Directions for this task: Return every line from the records below that has the word "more".

Excerpts from a dataset:
☆ ☆ ☆ ☆ ☆ ☆ ☆

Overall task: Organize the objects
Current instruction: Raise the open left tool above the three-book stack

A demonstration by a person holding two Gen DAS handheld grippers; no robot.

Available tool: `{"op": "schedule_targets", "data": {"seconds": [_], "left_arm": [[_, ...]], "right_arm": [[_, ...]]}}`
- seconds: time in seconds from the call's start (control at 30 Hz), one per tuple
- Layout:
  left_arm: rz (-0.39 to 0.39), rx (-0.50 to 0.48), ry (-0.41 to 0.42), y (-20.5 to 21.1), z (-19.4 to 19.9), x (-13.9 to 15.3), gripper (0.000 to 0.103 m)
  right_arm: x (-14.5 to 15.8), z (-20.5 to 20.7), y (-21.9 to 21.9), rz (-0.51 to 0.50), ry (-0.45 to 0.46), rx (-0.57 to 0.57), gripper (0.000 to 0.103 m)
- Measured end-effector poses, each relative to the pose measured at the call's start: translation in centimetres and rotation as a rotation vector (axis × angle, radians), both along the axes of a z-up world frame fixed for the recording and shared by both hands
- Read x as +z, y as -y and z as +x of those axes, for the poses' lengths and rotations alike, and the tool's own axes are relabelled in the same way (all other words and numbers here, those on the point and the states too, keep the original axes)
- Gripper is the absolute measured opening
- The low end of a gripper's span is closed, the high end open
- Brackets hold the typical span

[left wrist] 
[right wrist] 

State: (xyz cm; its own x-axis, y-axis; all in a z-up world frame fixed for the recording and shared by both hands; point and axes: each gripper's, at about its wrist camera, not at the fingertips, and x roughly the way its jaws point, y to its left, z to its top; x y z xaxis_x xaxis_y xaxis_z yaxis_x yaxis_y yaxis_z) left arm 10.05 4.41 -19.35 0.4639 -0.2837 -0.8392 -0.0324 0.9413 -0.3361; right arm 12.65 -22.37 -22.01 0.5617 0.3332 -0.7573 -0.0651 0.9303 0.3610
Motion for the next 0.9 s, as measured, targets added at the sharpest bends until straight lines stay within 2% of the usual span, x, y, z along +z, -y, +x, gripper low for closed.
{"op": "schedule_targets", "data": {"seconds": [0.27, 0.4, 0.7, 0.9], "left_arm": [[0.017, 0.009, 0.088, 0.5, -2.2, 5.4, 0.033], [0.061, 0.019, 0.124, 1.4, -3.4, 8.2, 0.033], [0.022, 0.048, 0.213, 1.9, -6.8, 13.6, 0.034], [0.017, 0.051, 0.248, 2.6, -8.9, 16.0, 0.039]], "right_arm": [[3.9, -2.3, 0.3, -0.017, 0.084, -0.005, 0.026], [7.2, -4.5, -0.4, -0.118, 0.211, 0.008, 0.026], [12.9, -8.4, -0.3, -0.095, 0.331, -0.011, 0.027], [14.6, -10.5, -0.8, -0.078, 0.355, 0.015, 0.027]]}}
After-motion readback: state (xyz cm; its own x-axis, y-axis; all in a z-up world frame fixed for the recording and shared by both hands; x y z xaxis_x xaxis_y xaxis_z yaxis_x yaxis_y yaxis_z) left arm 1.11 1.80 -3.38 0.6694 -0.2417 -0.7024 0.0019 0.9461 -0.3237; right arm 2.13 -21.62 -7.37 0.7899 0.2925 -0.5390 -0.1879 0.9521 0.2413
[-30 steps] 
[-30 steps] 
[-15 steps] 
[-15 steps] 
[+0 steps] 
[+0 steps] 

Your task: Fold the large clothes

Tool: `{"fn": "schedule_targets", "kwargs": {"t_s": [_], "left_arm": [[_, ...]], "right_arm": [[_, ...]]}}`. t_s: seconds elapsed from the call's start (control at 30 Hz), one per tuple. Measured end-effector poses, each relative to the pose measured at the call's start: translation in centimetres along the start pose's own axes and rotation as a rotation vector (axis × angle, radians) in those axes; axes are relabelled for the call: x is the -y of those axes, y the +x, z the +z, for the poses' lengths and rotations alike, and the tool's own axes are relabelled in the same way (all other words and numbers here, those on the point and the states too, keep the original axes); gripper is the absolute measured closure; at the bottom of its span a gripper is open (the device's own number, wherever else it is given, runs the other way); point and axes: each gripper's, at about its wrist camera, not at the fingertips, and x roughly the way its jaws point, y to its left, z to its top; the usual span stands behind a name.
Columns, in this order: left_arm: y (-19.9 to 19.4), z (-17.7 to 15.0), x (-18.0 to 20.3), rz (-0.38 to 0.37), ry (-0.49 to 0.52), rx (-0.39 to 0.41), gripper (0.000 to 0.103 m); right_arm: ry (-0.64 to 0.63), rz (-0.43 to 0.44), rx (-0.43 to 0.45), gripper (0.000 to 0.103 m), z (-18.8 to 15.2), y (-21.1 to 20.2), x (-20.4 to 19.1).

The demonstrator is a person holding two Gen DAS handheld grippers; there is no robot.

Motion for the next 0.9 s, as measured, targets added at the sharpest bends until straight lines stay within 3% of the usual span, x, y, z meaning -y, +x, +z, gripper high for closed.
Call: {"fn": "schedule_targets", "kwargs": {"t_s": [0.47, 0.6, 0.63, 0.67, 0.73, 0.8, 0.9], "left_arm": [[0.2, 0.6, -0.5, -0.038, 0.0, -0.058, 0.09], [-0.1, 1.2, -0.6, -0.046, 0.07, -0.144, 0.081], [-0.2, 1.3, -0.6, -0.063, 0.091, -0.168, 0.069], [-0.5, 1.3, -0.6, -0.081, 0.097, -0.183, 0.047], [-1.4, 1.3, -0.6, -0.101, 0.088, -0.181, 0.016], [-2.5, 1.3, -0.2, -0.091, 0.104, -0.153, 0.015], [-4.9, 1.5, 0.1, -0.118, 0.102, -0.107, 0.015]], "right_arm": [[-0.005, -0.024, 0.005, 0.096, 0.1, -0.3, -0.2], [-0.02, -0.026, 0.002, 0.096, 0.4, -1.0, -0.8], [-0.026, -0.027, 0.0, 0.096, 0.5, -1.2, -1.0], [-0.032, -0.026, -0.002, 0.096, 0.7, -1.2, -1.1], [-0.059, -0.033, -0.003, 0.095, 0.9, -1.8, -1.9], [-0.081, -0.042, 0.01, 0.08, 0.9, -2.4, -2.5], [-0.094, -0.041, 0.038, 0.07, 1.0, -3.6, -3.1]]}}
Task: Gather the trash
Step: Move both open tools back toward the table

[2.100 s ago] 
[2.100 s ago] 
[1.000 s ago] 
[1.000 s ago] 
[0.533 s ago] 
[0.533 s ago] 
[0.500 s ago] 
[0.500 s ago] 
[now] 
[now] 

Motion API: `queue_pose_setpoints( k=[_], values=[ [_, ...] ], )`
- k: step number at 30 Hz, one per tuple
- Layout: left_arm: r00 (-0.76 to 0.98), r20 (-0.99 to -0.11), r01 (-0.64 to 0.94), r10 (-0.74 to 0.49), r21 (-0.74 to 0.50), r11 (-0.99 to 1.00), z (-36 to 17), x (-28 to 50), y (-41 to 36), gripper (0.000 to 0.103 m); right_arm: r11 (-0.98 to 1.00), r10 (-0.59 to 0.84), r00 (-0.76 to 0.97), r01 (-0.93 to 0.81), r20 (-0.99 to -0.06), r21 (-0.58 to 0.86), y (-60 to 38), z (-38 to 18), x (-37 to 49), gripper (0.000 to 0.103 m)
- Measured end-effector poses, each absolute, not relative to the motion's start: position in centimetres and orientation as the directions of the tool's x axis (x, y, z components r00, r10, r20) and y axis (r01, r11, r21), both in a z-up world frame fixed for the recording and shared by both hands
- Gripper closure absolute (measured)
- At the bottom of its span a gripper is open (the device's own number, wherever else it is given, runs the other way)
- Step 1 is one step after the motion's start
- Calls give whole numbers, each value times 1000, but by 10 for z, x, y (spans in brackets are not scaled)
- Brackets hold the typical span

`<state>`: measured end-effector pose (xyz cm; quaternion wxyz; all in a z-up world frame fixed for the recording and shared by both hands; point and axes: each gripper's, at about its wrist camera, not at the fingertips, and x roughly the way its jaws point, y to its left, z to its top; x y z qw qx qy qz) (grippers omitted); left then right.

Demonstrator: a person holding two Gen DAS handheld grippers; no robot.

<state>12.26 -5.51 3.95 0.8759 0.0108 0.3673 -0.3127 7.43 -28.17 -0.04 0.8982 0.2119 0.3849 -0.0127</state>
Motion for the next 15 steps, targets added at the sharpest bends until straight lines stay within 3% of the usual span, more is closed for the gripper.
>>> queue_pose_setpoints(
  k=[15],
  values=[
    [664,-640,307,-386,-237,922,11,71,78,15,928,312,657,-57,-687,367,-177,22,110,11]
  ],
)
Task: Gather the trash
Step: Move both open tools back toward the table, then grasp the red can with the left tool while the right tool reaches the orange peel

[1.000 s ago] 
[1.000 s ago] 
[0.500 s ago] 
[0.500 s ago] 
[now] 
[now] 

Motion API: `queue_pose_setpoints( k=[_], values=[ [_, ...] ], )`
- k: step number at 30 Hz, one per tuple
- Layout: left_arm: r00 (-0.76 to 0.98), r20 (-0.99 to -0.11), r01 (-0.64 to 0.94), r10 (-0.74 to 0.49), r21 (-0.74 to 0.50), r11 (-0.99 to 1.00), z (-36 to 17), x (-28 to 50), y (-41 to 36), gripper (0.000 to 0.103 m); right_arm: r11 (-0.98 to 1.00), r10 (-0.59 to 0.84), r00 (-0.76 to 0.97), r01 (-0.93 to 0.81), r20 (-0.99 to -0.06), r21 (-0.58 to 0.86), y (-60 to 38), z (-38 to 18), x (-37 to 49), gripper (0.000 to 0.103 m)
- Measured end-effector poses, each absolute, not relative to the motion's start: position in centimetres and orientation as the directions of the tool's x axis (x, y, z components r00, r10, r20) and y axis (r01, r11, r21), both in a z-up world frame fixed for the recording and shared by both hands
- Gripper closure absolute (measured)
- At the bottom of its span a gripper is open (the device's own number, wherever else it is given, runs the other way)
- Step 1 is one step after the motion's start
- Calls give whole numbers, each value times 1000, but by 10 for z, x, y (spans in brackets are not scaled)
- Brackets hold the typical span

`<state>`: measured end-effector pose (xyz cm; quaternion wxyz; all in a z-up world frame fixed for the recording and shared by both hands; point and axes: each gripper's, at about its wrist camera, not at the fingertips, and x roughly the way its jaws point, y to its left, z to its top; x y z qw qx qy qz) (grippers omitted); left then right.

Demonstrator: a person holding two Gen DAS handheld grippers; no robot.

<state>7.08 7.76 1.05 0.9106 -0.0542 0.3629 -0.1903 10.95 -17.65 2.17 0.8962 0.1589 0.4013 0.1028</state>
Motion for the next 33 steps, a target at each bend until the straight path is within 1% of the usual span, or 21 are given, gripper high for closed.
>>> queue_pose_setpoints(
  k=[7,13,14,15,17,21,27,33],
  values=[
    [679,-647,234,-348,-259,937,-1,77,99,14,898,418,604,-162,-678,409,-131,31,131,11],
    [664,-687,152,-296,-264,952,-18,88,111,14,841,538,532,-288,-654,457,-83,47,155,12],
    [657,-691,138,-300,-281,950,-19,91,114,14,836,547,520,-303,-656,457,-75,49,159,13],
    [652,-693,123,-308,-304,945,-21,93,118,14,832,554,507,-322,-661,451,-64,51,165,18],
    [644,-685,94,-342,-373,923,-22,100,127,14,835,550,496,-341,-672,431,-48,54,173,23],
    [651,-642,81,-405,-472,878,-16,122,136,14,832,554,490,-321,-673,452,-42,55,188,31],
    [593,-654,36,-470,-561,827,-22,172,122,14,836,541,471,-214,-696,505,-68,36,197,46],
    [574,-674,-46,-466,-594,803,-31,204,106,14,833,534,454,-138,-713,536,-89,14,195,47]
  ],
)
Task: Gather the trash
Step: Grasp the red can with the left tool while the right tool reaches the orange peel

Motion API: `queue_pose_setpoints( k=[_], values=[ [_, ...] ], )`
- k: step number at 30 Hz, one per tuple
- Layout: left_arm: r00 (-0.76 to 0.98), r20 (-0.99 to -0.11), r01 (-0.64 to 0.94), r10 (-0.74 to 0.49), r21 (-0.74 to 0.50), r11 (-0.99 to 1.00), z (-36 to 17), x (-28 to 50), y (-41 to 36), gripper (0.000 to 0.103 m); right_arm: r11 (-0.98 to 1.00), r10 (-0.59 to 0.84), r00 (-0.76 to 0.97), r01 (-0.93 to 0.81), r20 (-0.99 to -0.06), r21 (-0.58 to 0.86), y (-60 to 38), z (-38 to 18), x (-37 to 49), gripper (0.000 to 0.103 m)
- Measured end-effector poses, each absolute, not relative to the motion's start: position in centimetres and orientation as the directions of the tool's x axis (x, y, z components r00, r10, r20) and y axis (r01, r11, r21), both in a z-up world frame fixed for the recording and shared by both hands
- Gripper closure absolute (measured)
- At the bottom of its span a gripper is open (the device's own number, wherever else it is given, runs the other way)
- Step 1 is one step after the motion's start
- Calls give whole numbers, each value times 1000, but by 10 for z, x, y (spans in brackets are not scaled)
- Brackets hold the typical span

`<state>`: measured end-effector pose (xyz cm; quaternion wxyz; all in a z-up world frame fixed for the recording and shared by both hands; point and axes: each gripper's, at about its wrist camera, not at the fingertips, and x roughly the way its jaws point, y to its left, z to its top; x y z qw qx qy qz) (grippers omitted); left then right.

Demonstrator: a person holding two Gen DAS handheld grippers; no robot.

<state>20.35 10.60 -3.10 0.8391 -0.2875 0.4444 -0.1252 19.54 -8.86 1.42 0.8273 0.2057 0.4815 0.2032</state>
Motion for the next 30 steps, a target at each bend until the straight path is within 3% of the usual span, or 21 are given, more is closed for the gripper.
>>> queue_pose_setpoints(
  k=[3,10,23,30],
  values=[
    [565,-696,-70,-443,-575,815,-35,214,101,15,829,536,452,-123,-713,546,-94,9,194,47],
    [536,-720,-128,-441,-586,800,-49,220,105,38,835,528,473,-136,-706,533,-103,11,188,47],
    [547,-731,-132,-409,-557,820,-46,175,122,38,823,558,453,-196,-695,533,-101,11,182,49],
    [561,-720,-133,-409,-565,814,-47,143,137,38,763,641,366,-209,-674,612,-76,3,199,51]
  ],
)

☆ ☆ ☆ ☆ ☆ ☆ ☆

Answer for this exercise:
Motion for the next 15 steps, targets added at the sharpest bends until straight lines stay within 3% of the usual span, more is closed for the gripper.
Motion for the next 30 steps, a target at each bend until the straight path is within 3% of the usual span, or 21 are given, more is closed for the gripper.

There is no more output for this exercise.